The April issue of Scientific American includes an exclusive excerpt from Bill McKibben's new book, Eaarth: Making a Life on a Tough New Planet, plus an interview that challenges his assumptions. Expanded answers to key interview questions, and additional queries and replies, appear here.

McKibben is a scholar in residence at Middlebury College in Vermont and is a co-founder of the climate action group, 350.org. He argues that humankind, because of its actions, now lives on a fundamentally different world, which he calls Eaarth. This celestial body can no longer support the economic growth model that has driven society for the past 200 years. To avoid its own collapse, humankind must instead seek to maintain wealth and resources, in large part by shifting to more durable, localized economies—especially in food and energy production.

[A Scientific American interview with McKibben follows.]


You entitled your book Eaarth, because you claim that we have permanently altered the planet. How so? And why should we change our ways now?
Well, gravity still applies. But fundamental characteristics have changed, like the way the seasons progress, how much rain falls, the meteorological tropics—which have expanded about two degrees north and south, making Australia one big fire zone. This is a different world. We underestimated how finely balanced the planet's physical systems are. Few people have come to grips with this. The perception, still, is that this is a future issue. It's not—it's here now.

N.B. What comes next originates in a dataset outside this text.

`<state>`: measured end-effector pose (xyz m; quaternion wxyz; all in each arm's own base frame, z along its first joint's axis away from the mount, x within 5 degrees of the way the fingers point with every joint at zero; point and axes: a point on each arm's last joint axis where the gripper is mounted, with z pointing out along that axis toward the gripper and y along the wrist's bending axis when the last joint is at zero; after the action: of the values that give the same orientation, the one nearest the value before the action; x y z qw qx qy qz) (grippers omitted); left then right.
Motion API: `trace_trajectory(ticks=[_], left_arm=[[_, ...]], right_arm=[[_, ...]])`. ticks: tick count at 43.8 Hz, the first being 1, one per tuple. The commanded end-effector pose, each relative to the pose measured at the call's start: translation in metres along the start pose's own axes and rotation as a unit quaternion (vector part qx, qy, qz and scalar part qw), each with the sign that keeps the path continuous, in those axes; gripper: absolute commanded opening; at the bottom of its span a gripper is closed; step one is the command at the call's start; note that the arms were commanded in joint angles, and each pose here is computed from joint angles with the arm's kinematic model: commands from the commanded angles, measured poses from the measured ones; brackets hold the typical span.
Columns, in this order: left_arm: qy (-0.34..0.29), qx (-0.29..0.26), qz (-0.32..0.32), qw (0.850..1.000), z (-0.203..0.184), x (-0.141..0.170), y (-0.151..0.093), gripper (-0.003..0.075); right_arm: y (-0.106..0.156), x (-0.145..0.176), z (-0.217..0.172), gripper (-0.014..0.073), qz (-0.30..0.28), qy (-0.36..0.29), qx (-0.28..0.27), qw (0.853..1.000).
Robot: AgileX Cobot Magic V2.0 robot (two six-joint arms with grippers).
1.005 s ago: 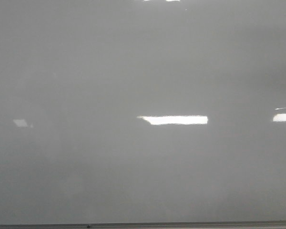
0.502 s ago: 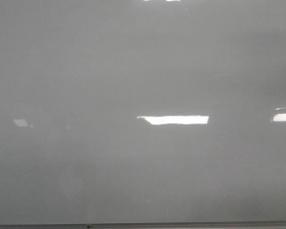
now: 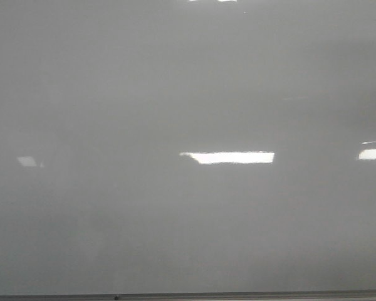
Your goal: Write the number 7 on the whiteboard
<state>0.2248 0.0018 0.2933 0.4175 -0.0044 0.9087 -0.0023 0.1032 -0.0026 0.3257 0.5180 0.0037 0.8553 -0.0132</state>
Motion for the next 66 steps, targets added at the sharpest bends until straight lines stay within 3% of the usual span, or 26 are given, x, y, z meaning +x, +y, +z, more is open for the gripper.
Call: trace_trajectory(ticks=[1, 15, 33, 58, 62, 66], left_arm=[[-0.049, -0.008, -0.009, 0.999, 0.005, -0.026, 0.005, 0.0525], [-0.047, -0.017, -0.019, 0.999, 0.044, -0.048, 0.013, 0.0525], [-0.055, -0.019, -0.019, 0.998, 0.079, -0.047, 0.015, 0.0503], [-0.08, -0.018, -0.018, 0.996, 0.071, -0.052, 0.014, 0.0043], [-0.08, -0.018, -0.018, 0.996, 0.062, -0.054, 0.013, -0.0014], [-0.085, -0.018, -0.018, 0.996, 0.049, -0.056, 0.013, -0.002]], right_arm=[[-0.001, -0.013, -0.002, 0.0478, -0.005, -0.038, 0.006, 0.999], [-0.001, -0.013, -0.002, 0.0478, -0.005, -0.037, 0.006, 0.999], [-0.001, -0.013, -0.002, 0.0478, -0.005, -0.037, 0.006, 0.999], [-0.001, -0.013, -0.002, 0.0478, -0.005, -0.037, 0.006, 0.999], [-0.001, -0.013, -0.002, 0.0478, -0.005, -0.037, 0.006, 0.999], [-0.001, -0.012, -0.002, 0.0478, -0.005, -0.037, 0.006, 0.999]])
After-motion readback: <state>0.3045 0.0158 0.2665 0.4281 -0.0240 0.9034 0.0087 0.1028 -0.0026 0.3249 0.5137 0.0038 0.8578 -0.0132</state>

Is zero growth necessary, or would "very slight" growth be sustainable?
A specific number is not part of the analysis. I'm more interested in trajectories: What happens if we move away from growth as the answer to everything and head in a different direction? We've tried very little else. We can measure society by other means, and when we do, the world can become much more robust and secure. You start having a food supply you can count on, and an energy supply you can count on, and know they aren't undermining the rest of the world. You start building communities that are strong enough to count on, so individual accumulation of wealth becomes less important.

If "growth" should no longer be our mantra, then what should it be?
We need stability. We need systems that don't rip apart. Durability needs to be our mantra. The term "sustainability" means essentially nothing to most people. "Maintenance" is not very flashy. "Maturity" would be the word we really want, but it's been stolen by the AARP. So durability is good; durability is a virtue.

In part, you're advocating a return to local reliance. How small is "local"? And can local reliance work only in certain places?
We'll figure out the sensible size. It could be a town, a region, a state. But to find the answer, we have to get the incredibly distorting subsidies out of our current systems. They send all kinds of bad signals about what we should be doing. In energy we've underwritten fossil fuel for a long time; unbelievable gifts to the "clean coal" industry, and on and on. It's even more egregious in agriculture. Most of the United States's cropland is devoted to growing corn and soybeans--not because there's an unbelievable demand to eat corn and soybeans, but because there are federal subsidies to grow them—written into the law by huge agricultural companies who control certain senators. Once subsidies wither, we can figure out what scale of industry makes sense. It will make sense to grow a lot of things closer to home.

It's plausible to "go local" in, say, your home state of Vermont, where residents have money and are forward-looking—and their basic needs are met. But what about people in poor places; don't they need outside help?
Absolutely. The rich nations have screwed up the climate. It's our absolute responsibility to figure out how to allow poor people to have something approaching a decent life. What happens to the poorest and most vulnerable people in the world? They get dengue fever. The fields they depend on are ruined by drought or flood. The glaciers that feed the Ganges will be gone, yet 400 million people depend on that water. We are not helping the poor by destabilizing the planet's systems. Meantime, what works best for them? Local, labor-intensive, low-input agriculture: It provides jobs, security, stability and food, and helps make local ecological systems robust enough to withstand the damage that's coming.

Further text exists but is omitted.